Groep 2: Stelling 1: “Kosten spelen geen rol bij de behandeling van nierpatiënten”

Kosten spelen weldegelijk een rol, dat is een feit. In de behandelkamer dient er eigenlijk over kwaliteit gesproken te worden, niet over kosten. Medisch zinvol handelen moet gebeuren op basis van gezamenlijke besluitvorming. Wellicht moeten er meer handvatten geboden worden om vanuit de beroepsgroep keuzes te maken met betrekking tot het zorgbudget.

 

Stelling 2: “Je mag als zorgverlener een behandelvoorkeur van een patiënt in twijfel trekken?”

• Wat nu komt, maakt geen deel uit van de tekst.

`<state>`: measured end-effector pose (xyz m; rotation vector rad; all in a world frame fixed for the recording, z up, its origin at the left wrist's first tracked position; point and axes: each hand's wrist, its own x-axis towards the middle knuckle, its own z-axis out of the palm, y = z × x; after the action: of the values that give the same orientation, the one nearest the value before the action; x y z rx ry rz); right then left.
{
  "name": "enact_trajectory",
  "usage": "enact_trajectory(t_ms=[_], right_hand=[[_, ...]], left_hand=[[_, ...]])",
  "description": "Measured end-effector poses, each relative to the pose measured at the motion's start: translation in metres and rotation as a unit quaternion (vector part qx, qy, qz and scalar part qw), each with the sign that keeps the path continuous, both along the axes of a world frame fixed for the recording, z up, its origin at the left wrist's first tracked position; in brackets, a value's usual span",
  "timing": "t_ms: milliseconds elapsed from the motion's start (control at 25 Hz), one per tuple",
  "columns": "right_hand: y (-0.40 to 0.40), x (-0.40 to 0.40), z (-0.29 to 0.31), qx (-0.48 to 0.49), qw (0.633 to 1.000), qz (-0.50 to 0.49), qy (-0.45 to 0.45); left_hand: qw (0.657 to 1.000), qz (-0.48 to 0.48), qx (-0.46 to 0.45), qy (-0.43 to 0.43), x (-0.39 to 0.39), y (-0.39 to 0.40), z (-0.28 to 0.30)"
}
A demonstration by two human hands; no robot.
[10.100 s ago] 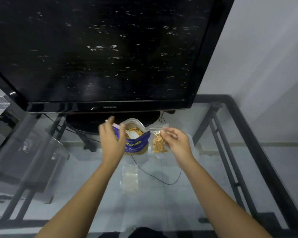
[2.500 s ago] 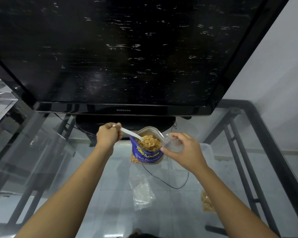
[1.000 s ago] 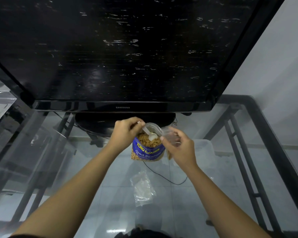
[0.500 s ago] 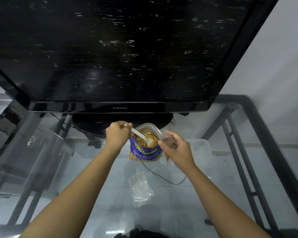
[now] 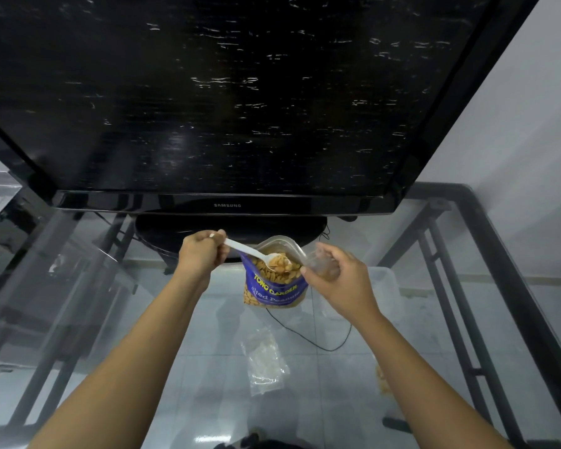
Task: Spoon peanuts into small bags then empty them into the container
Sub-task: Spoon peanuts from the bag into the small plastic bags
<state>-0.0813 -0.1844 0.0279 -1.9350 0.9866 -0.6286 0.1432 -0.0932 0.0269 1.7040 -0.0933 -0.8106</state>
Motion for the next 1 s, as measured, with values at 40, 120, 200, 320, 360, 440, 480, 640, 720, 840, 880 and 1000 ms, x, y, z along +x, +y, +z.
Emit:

In twijfel trekken niet is niet de goede bewoording, het mag wel besproken worden. Knelpunt is de invloed van de omgeving op de keuze van de patiënt.

 

Ander knelpunt is de onderbouwing van behandelvoorkeuren. Moeten behandelvoorkeuren onderbouwd zijn met wetenschappelijk bewijs. Kun je een voorkeur in twijfel trekken?

 

Vanuit het patiëntenperspectief kan de relatie tussen arts en patient een knelpunt zijn.

 

Stelling 3: “Iedereen met een verminderde nierfunctie MOET behandeld worden”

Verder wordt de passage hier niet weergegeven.